– Дважды?
– В первый раз перепутала день, потопталась вокруг и уехала. На второй раз встретила.
– Тогда они отправились бы в кафе или в гостиницу. А Баренцева оба раза поехала прямиком домой.
– Может, встречала, но что-то пошло не так. – Бабкин встал, подошел ближе. – Почему ты заинтересовался вокзалом?
– Мы знаем все перемещения Баренцевой за три недели до дня исчезновения. Ее маршруты довольно однообразны. Она ездит к сестре в салон, в бассейн на целый день – этим воспользовался ее муж, чтобы привести свою красавицу. Что еще? «Икея» в Химках, пять часов в торговом центре, а десять дней спустя она снова там же, только на четыре часа. Еще ювелирный салон: два раза по часу, выбирала украшения. Только два места выбиваются из ее графика за это время.
– Какое второе?
– Андреевка. Поселок городского типа, минутах в двадцати езды отсюда.
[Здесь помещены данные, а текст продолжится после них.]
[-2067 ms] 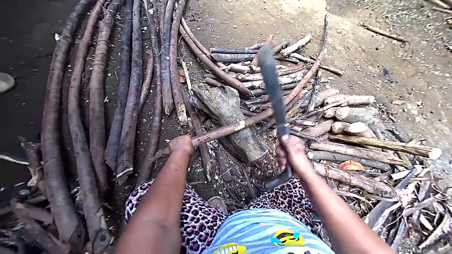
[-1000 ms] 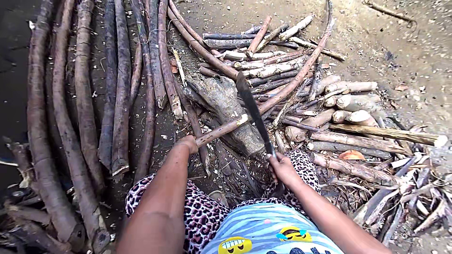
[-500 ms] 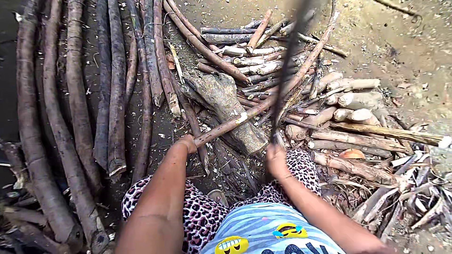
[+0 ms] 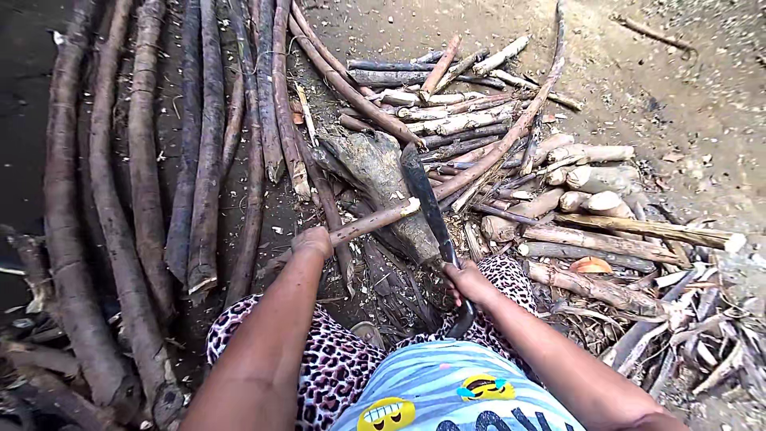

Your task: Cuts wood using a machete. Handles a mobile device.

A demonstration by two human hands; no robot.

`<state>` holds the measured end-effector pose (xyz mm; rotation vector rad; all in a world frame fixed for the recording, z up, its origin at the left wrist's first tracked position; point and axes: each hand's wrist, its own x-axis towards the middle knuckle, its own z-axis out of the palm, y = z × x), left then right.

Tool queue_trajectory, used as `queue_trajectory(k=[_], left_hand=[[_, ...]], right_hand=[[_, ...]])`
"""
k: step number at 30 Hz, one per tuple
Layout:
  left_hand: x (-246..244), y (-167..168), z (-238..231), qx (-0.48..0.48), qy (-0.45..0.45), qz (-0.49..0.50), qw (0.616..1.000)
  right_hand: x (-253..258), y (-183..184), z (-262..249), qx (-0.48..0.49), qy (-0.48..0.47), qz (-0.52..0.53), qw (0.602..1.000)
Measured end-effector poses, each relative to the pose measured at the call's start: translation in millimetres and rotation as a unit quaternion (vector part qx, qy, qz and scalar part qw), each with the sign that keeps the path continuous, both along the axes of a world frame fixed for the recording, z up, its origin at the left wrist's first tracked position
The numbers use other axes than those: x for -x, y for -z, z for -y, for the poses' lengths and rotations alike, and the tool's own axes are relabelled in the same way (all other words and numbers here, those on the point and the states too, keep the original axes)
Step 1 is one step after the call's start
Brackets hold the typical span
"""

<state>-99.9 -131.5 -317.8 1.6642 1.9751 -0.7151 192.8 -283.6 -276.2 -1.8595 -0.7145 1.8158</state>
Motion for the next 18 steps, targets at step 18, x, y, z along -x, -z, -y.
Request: queue_trajectory(k=[18], left_hand=[[6,18,-13,0.077,0.02,0.012,0.997]], right_hand=[[29,17,-1,-0.227,-0.124,0.357,0.897]])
Пятнадцатого августа ее телефон был там в промежутке с двенадцати сорока пяти до тринадцати ноль двух. Но Андреевка хотя бы недалеко. А вот до Белорусского вокзала ей ехать и ехать в будний день.
– Подожди-ка, подожди… – начал Сергей.
Информация выстрелила в его голове, как пробка из бутылки шампанского. Он вспомнил, что уже видел и Андреевку, и Белорусский вокзал; видел, но отложил в дальний карман, не успев нанести на карту.
– Юрий Баренцев побывал там же в те же дни…
Он открыл компьютер, нашел файл с перемещениями Баренцева. Так же, как и жена, двенадцатого и пятнадцатого августа Юрий отклонился от своих обычных маршрутов.
– Белорусский вокзал: с двенадцати двадцати пяти до двенадцати пятидесяти двух. Андреевка: с двенадцати двадцати семи до двенадцати сорока пяти.
– То есть, два раза он приезжает в эти точки на пятнадцать минут раньше жены, проводит там четверть часа и уезжает. Затем появляется Баренцева, тоже на десять минут – и тоже уезжает. Что это за пятнашки?
Сергей непонимающе покачал головой. У него не было ни одного предположения; у Макара, судя по озадаченному лицу, тоже.
– Пора побеседовать с Баренцевым.
2
Юрий разговаривал по телефону в кабинете, то и дело поправляя сползающие с переносицы очки. При виде Макара и Бабкина он извинился перед собеседником, закончил разговор, положил трубку и прикоснулся к вискам своим обычным жестом, который выглядел не как попытка что-то вспомнить, а как неуверенность в собственном существовании. Здесь ли я? Возможно ли до меня дотронуться? Он словно нащупывал самого себя. Глаза смотрели сквозь Илюшина и Сергея.
– Мы все подвисли в каком-то нелепом состоянии… – растерянно сказал он. – Присаживайтесь, пожалуйста. Простите, чаю? Кофе, может быть?
– Спасибо, не нужно, Юрий Алексеевич. У нас в коттедже отличная кофемашина.
– И турка, – прогудел Бабкин.
– Да, это я дарил Оксане, но она ею не пользовалась, кофемашина удобнее…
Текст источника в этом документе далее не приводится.